AR ALS/MND

[One2022]

My 8 months EMG repeat is in 2 months to evaluate my ALS/MND. Recently I've completed videofluroscopy that showed dysphagia severity 3 with tongue fasciculations not previously seen 6 months ago by neuro. My recent chest CT showed mild right lower lobe bronchiectasis due to chronic aspiration. My OT recorded grip weakness at 37lb and 38lb and lots of distal hand atrophy. In addition to my whole body constantly twitching, I'm developed now upper right area above my lip twitching as of 2 weeks ago especially after more walking or doing more straining activity with my hands. My leg and hand weakness is noticeably worsening and I'm generally more fatigue worsened by muscle tension.

My FVC and FEV1 dropped in 3 months from 78 to 72 but I was told it could fluctuate. Repeat is in 2 months. All other restrictive lung issues rulled out.

As my ALS/MDN could be associated to my Allgrove syndrome, which is autosomal recessive AR do any of you have ALS subtype that is AR ? Also, any have relatable symptoms above? Thanks!

 

[Nikki J]

It is considered a very tenuous connection. Here it says the association was never replicated

ALSoD

alsod.ac.uk

 

[One2022]

Hi Nikki, what I meant by AR is autosomal recessive types. I read types 1,2,3,5,12 and 16 are AR. But majority of ALS genes as I read are autosomal dominant.
At 16 my needle EMG was normal but NCS showed neurophatic disorder with demyelinatiative damage along median nerve. Had hyperreflexia with no pathological spread but now 25 years later it has pathological spread and my EMG has changed as previously mentioned I'm my attachment. I had no tongue fasciculations 6 months ago but wonder if new tongue fasciculations and dysphagia will be considered a 3rd region. In regards to AR types, given that if it is ALS, this is progressing much slower than sporadic. I still need to do genetic testing but given the timeframe could this be a slow progressing JALS, type 5 or something like that? Wonder if anyone here has autosomal recessive type.
Kennedy disease was excluded by my neuro 6 months ago with CK blood work and hyperreflexia.

Thanks!

 

[One2022]

Also, thank you for the link! Good resource there. I don't know what sequences will be test but these categories are helpful.
I was looking at this site for AR modes of inheritance. I see that few are showing on your link.
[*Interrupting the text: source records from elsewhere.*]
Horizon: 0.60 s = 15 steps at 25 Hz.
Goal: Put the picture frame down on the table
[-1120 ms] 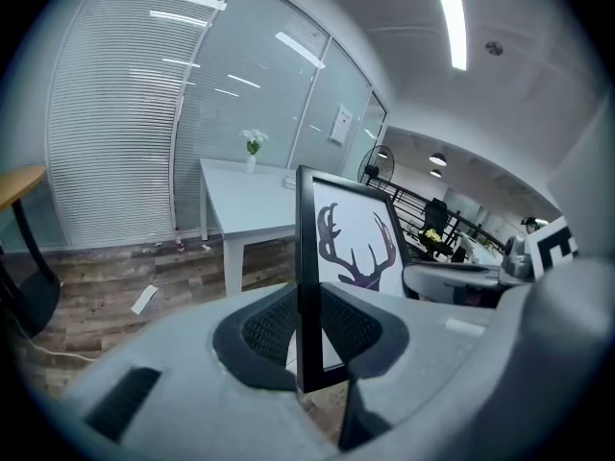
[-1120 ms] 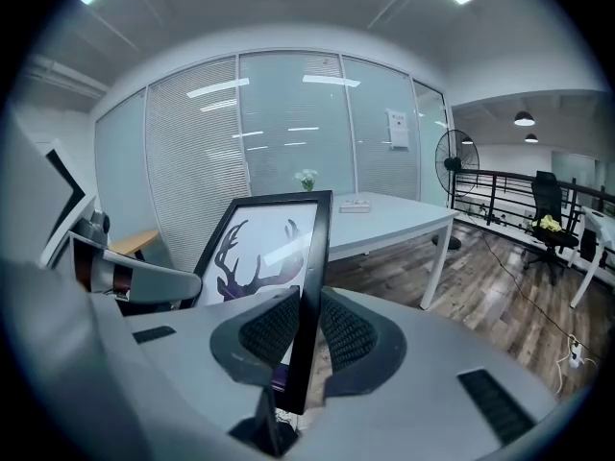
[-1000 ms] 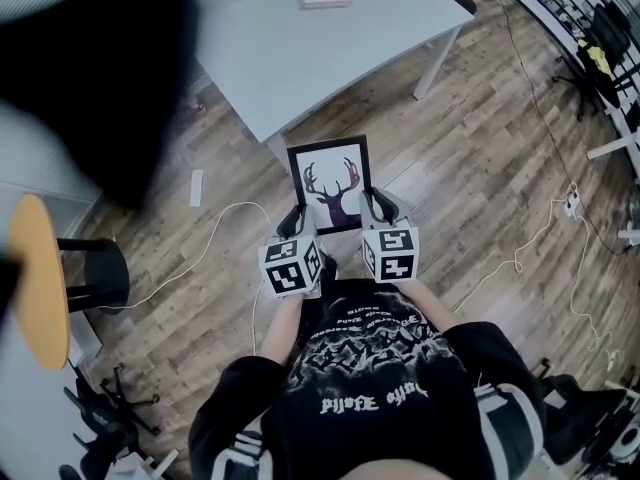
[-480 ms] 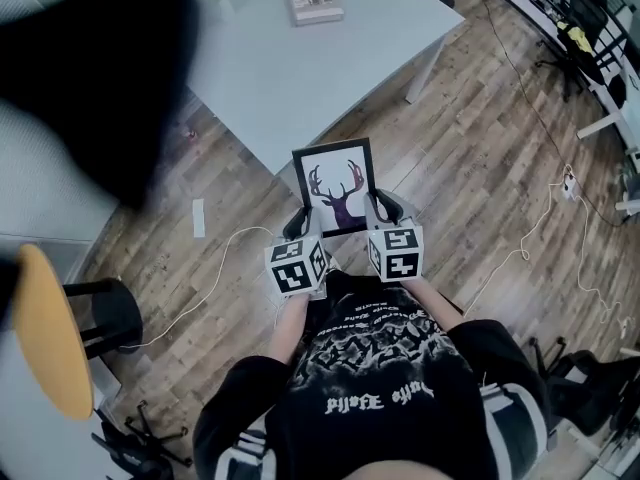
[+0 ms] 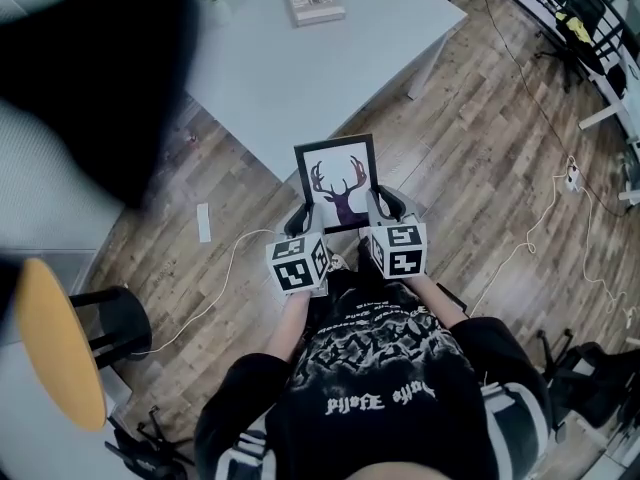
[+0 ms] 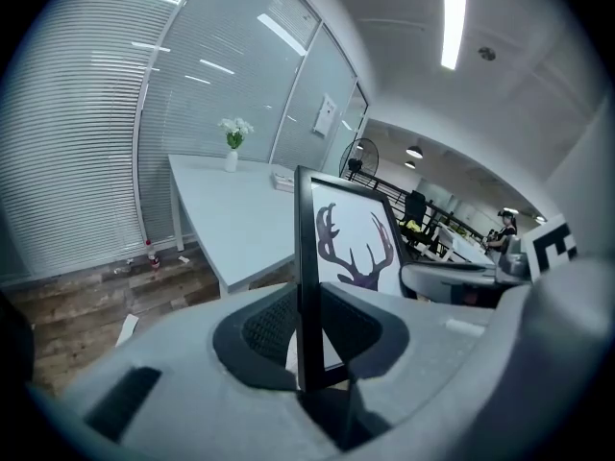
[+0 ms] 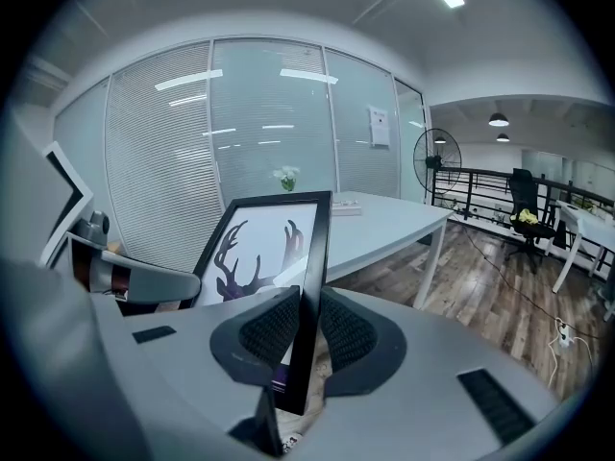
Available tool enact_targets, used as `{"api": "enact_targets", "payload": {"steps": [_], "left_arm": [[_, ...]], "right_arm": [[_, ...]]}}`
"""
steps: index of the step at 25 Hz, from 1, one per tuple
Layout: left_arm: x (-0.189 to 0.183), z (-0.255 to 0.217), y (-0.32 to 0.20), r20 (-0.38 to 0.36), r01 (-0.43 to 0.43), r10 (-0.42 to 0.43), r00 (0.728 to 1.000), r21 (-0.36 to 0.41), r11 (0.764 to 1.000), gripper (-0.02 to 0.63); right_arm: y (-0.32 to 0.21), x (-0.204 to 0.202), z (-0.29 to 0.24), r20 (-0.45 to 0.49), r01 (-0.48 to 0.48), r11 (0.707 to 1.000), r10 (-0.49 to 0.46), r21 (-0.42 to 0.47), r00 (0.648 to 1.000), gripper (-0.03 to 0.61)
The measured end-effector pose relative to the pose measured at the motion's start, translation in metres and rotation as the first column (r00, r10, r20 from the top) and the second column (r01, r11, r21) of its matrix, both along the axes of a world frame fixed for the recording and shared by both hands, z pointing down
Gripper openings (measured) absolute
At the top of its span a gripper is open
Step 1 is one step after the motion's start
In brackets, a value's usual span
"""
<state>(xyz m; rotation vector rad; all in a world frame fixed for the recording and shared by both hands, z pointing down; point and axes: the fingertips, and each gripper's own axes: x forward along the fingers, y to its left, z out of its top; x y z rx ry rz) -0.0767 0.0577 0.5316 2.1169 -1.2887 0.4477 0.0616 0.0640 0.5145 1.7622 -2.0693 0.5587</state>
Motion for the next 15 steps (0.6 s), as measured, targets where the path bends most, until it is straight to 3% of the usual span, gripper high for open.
{"api": "enact_targets", "payload": {"steps": [7,15], "left_arm": [[-0.006,-0.001,-0.027,-0.005,0.063,-0.063,0.998,0.018,0.998,0.083],[-0.012,-0.007,-0.088,0.018,0.179,-0.179,0.984,0.021,0.984,0.084]], "right_arm": [[-0.034,-0.006,-0.003,-0.001,0.069,0.997,-0.069,0.025,0.998,0.066],[-0.114,-0.013,-0.005,0.025,0.184,0.982,-0.185,0.027,0.982,0.066]]}}
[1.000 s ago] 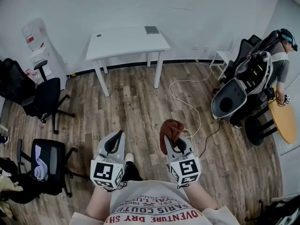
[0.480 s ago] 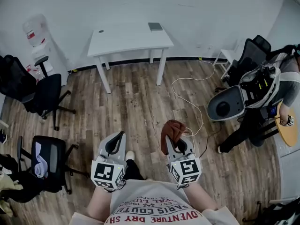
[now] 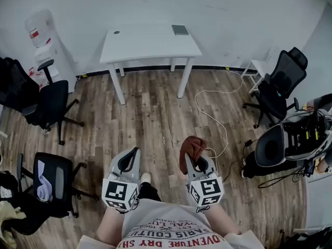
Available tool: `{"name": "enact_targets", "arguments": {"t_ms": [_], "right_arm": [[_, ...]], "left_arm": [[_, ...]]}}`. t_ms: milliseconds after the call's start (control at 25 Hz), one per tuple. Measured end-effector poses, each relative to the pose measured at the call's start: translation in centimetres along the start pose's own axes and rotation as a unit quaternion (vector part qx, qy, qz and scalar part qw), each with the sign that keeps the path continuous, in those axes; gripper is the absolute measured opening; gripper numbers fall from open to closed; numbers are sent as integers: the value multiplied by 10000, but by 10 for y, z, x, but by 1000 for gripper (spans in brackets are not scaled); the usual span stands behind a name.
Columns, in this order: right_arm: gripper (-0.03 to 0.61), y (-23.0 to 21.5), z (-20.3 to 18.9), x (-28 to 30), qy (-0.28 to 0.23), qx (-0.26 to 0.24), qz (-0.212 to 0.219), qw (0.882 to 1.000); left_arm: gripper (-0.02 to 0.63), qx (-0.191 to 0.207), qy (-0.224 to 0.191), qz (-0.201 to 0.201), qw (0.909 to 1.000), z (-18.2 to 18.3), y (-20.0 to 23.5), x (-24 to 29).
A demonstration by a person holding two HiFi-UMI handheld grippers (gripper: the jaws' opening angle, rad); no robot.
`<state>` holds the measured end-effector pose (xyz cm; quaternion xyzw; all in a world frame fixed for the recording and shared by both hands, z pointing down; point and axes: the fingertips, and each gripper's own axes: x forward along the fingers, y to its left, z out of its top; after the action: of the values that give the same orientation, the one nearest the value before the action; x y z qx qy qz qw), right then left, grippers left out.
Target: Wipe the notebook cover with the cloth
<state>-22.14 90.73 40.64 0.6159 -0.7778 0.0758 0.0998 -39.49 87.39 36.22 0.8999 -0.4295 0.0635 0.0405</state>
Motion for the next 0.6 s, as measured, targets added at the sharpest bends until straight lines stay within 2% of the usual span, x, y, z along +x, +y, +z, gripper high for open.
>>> {"name": "enact_targets", "arguments": {"t_ms": [600], "right_arm": [[80,-4,65,179,117,58,-309,9994]], "left_arm": [[11,-87,1,-215,9997,36,163,120]]}}
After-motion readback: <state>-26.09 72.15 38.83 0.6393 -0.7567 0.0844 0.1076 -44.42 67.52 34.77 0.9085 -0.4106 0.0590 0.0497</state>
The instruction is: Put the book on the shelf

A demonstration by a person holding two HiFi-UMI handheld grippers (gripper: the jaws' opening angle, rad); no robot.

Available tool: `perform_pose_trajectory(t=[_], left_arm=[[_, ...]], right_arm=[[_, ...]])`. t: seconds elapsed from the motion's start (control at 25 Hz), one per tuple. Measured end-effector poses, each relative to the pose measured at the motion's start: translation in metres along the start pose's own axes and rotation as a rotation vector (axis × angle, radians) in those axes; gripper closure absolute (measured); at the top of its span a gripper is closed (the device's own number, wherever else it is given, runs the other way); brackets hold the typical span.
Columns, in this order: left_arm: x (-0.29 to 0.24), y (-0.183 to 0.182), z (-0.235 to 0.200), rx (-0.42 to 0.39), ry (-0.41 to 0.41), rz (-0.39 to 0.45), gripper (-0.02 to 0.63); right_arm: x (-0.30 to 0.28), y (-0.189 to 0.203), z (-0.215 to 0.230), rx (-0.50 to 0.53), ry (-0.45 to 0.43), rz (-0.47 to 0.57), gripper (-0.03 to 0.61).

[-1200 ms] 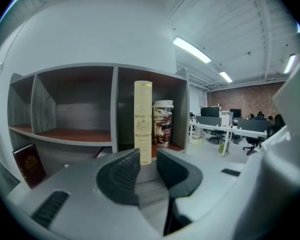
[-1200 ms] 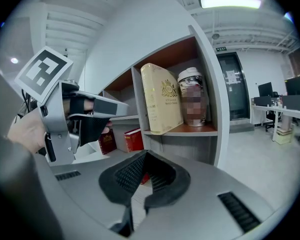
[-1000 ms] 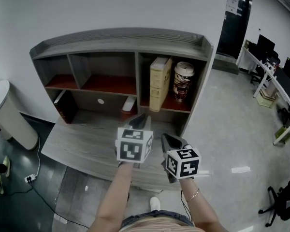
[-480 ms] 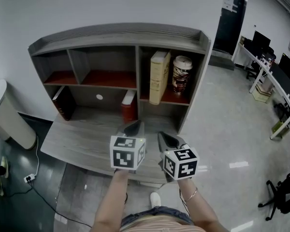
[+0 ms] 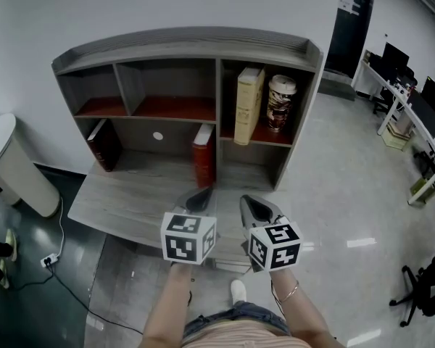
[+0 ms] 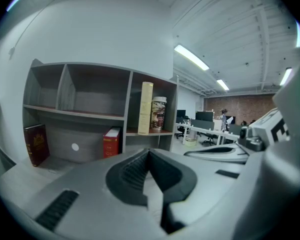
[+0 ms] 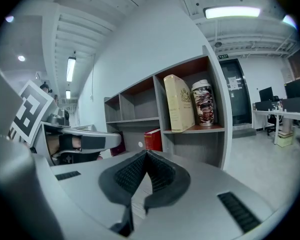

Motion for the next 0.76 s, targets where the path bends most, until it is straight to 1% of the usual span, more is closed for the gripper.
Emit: perform_pose_trajectory(t=[0.36,0.56,0.76], left_arm=[[0.041,0.032,-0.010,0.021,-0.017,-0.017,0.603],[0.062,0.041,-0.017,0.043,-0.029,-0.025,0.601],[0.079,0.047,-0.023,0.049,-0.034,-0.020,0.603]], right_arm=[[0.011,0.014,-0.029,-0.007,-0.017,-0.006,0.570],[0.016,0.017,-0.047,-0.007,-0.034,-0.018,0.571],[0.019,0.020,-0.064,-0.010,-0.048,-0.012,0.570]])
Point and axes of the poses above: the fingertips, and each gripper's own axes: x backward along the fingers, z to its right, y out of its underside, the point moved 10 cm from there along x, backward along the fingers, and after that the axes turned 10 degrees about -y, right-handed, at the moved point
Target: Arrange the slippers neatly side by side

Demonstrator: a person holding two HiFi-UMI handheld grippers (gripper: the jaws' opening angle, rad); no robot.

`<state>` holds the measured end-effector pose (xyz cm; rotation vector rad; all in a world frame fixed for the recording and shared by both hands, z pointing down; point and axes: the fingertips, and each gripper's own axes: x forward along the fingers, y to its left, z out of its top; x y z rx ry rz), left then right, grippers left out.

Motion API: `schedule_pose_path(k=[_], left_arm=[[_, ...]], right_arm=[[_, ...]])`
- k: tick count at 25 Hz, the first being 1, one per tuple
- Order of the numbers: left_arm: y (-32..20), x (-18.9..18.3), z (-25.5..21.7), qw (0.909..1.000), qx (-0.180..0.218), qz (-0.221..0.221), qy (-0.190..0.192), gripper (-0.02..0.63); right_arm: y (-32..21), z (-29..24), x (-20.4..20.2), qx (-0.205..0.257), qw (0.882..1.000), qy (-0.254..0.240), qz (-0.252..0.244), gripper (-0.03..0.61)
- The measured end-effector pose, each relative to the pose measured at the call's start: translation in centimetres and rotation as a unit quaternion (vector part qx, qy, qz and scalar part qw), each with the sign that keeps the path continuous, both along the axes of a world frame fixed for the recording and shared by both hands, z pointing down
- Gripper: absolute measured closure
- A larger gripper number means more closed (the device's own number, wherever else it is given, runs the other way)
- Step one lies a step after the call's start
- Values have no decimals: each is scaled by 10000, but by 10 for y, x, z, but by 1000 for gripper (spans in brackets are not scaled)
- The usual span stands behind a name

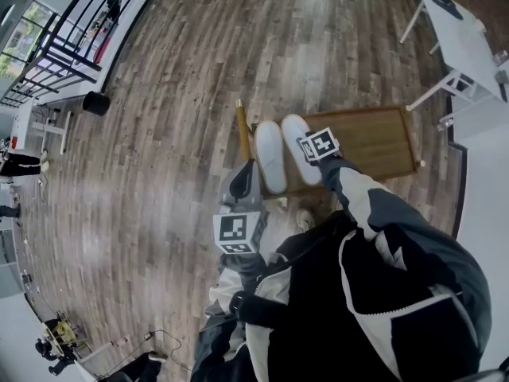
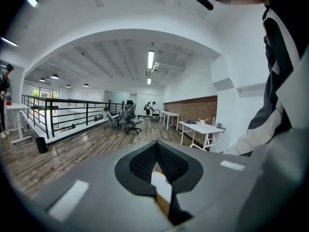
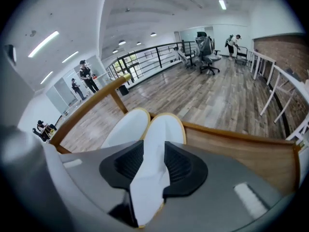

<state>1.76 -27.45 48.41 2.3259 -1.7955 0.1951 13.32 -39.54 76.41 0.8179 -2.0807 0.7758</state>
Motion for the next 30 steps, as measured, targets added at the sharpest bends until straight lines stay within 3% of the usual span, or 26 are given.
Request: schedule_pose_path(k=[3, 5, 9, 12, 19, 30], left_arm=[[-9, 3, -3, 9999, 104, 61, 123, 594], [-17, 6, -8, 9996, 193, 124, 158, 594], [-32, 18, -24, 9991, 294, 214, 224, 594], [-44, 25, -36, 9985, 377, 216, 331, 594], [-62, 38, -61, 9974, 556, 183, 415, 594], [-66, 54, -61, 9973, 564, 188, 436, 594]], right_arm=[[-9, -65, -8, 687, 9951, -678, -201, 507], [-13, -122, -10, 1309, 9846, -1107, -337, 572], [-8, -220, 3, 2467, 9582, -1353, -520, 575], [1, -276, 19, 3019, 9395, -1564, -418, 575], [17, -360, 60, 3688, 9064, -2057, 25, 575], [21, -344, 81, 3761, 9122, -1626, 59, 578]])
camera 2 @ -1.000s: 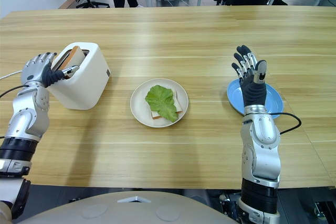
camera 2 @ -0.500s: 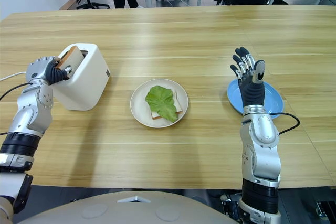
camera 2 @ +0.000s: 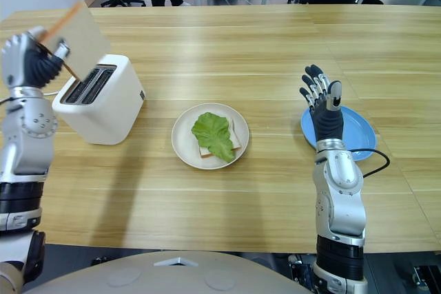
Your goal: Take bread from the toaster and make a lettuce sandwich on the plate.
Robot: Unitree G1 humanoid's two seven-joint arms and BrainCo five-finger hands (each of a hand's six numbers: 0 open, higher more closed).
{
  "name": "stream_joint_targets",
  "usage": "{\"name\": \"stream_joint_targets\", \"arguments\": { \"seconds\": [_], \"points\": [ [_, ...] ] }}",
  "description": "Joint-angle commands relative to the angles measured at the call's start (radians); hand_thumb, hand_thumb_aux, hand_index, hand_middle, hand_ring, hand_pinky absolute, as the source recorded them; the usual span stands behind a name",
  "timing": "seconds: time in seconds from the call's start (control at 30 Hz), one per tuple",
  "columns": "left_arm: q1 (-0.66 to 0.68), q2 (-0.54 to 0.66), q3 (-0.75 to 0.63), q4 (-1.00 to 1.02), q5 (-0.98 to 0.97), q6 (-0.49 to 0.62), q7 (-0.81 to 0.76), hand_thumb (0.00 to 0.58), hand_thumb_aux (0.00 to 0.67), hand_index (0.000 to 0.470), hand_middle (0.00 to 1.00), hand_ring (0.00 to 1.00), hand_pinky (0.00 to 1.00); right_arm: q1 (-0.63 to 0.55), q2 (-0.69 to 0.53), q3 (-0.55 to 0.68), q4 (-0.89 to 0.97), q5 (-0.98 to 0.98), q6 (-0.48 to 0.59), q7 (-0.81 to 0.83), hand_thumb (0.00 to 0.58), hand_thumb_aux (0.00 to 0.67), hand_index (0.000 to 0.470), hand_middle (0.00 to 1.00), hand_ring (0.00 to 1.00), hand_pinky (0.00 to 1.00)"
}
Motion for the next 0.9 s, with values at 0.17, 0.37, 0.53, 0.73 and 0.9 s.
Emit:
{"name": "stream_joint_targets", "arguments": {
  "seconds": [0.17, 0.37, 0.53, 0.73, 0.9],
  "points": [
    [0.002, -0.057, 0.074, -0.154, -0.166, -0.045, -0.074, 0.58, 0.67, 0.46, 1.0, 1.0, 1.0, 0.016, 0.005, 0.011, 0.031, -0.016, -0.009, -0.003, 0.0, 0.0, 0.0, 0.0, 0.0, 0.0],
    [-0.009, -0.211, -0.053, -0.142, -0.366, -0.008, -0.235, 0.58, 0.67, 0.46, 1.0, 1.0, 1.0, 0.017, 0.006, 0.007, 0.039, -0.016, -0.013, -0.005, 0.0, 0.0, 0.0, 0.0, 0.0, 0.0],
    [-0.002, -0.331, -0.182, 0.006, -0.56, 0.033, -0.452, 0.58, 0.67, 0.46, 1.0, 1.0, 1.0, 0.016, 0.006, -0.001, 0.053, -0.014, -0.018, -0.006, 0.0, 0.0, 0.0, 0.0, 0.0, 0.0],
    [-0.067, -0.354, -0.302, 0.289, -0.571, -0.013, -0.594, 0.58, 0.67, 0.46, 1.0, 1.0, 1.0, 0.013, 0.009, 0.001, 0.077, -0.023, -0.033, -0.01, 0.0, 0.0, 0.0, 0.0, 0.0, 0.0],
    [-0.18, -0.383, -0.371, 0.571, -0.537, -0.12, -0.656, 0.58, 0.67, 0.46, 1.0, 1.0, 1.0, 0.021, -0.022, 0.079, 0.111, -0.156, -0.107, -0.007, 0.0, 0.0, 0.0, 0.0, 0.0, 0.0]
  ]
}}
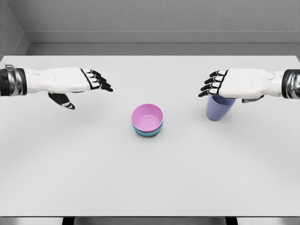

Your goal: Stacking bowl and cup with both arms

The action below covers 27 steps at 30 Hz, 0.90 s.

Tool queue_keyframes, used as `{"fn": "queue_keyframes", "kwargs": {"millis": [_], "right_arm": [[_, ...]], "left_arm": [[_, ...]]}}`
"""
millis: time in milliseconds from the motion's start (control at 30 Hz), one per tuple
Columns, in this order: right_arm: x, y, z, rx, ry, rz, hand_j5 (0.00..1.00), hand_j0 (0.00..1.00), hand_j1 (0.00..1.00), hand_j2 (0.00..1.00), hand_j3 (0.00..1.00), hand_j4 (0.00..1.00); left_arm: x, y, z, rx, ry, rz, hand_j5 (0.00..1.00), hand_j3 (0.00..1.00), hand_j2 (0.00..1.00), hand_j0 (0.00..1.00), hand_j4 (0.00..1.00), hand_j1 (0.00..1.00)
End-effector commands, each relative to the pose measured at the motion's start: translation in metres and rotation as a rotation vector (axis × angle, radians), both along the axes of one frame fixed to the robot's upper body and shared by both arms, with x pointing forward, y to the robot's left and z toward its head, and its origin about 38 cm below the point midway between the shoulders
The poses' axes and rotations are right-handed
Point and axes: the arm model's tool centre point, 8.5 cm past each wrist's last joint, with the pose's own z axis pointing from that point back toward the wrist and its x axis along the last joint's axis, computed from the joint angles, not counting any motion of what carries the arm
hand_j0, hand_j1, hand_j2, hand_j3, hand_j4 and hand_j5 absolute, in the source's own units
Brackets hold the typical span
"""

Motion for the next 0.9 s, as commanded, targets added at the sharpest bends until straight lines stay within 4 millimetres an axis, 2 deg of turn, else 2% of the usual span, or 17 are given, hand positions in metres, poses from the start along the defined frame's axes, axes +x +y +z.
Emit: {"fn": "queue_keyframes", "kwargs": {"millis": [0,200,700,800,867], "right_arm": [[0.002,-0.003,-0.001,0.003,0.006,-0.015,1.0,1.0,1.0,1.0,1.0,1.0],[0.006,-0.009,-0.005,0.002,0.016,-0.035,1.0,1.0,1.0,1.0,1.0,1.0],[0.013,-0.005,-0.017,-0.001,0.028,-0.046,1.0,1.0,1.0,1.0,1.0,1.0],[0.014,-0.001,-0.024,-0.008,0.038,-0.042,1.0,1.0,1.0,1.0,1.0,1.0],[0.016,-0.006,-0.028,-0.012,0.047,-0.059,1.0,1.0,1.0,1.0,1.0,1.0]], "left_arm": [[0.0,-0.006,-0.001,-0.002,-0.002,-0.01,1.0,1.0,1.0,1.0,1.0,1.0],[0.001,-0.005,-0.004,0.03,-0.016,-0.008,1.0,1.0,1.0,1.0,1.0,1.0],[0.001,-0.004,-0.006,0.036,-0.011,-0.006,1.0,1.0,1.0,1.0,1.0,1.0],[0.001,-0.004,-0.007,0.035,-0.009,-0.007,1.0,1.0,1.0,1.0,1.0,1.0],[0.001,-0.005,-0.009,0.038,-0.006,-0.009,1.0,1.0,1.0,1.0,1.0,1.0]]}}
<MDA site link removed since includes donation request>

 

[affected]

Please, take all this to your doctor. Your case is complex and is far beyond the expectations of the terminally ill or their carers to attempt to work through without ever once examining you, especially when we are not doctors.
I wish you the best, but you have to work with doctors, not the internet.

 

[Nikki J]

You can”t reliably differentiate FALS versus sporadic ( simplex) ALS by progression rate I know some extremely slow progressing PALS with no known autosomal dominant or recessive mutations. As affected says you need to work with your neurologist and a geneticist

 

[One2022]

Thank you guys. I am working with full force with my whole team that has my neurologist at the head. It's a non stop examination and reports. My neuro was recommended by my endo because she was rare one who knew and had Allgrove patient. Just in past two months I 16 different tests and follow up excluding weekly OT hospital visits. I have volumes of reports that I ask be sent to me. As I mentioned before everyone is waiting for October as than my finial diagnosis should be made with repeated EMG and 3rd PFT test. My date for genetic testing is coming up too that they say could help with diagnosis. Just my inner circle team as of Feb consists of; neuro (1 year), family doc, respirologist, gastrointerologist, neurogastrointeroligist, endo, and also as part of hospital neurological rehabilitation program: occupational therapist, physiotherapist community SLP and clinical SLP. If somehow ALS is confirmed than they say ALS clinic.
Working on my diagnosis is turning into a full time job just attending weekly to things!
I think I need to let go off internet and just let them figure it out. I highly trust them and I'm told I have strong team. Somehow I feel if I read more I can help them too but I think I might be doing just the opposite.
I promise no more! I will let you know in October if there's a final verdict. Right now they're 100% on MND as part of Allgrove and having slow progressing ALS as only possible option. I was considering Kennedy disease myself back in Feb but was dismissed by my neuro. Recently was reading into DHMN and wanted to ask my neuro but I need to let go.
On the other hand it's not easy to talk to anyone aside from my doctors as my condition is highly complicated and symptoms are mix of 3-4 separate major conditions so thank you guys again for taking time to respond to me! I know you guys are fighting your own tough battles. Really, really appreciate it!

 

[lgelb]

I am glad you have a good team. Be aware that if they diagnose MND secondary to Allgrove, there is a tendency to turf you (anyone with serious pre-existing conditions) out to the ALS folk and basically stop worrying about fine-tuning the other things, since ALS is fatal though perhaps more slowly in your case. Pending October, it's a good time to get your ducks in a row relative to any other conditions that need attention.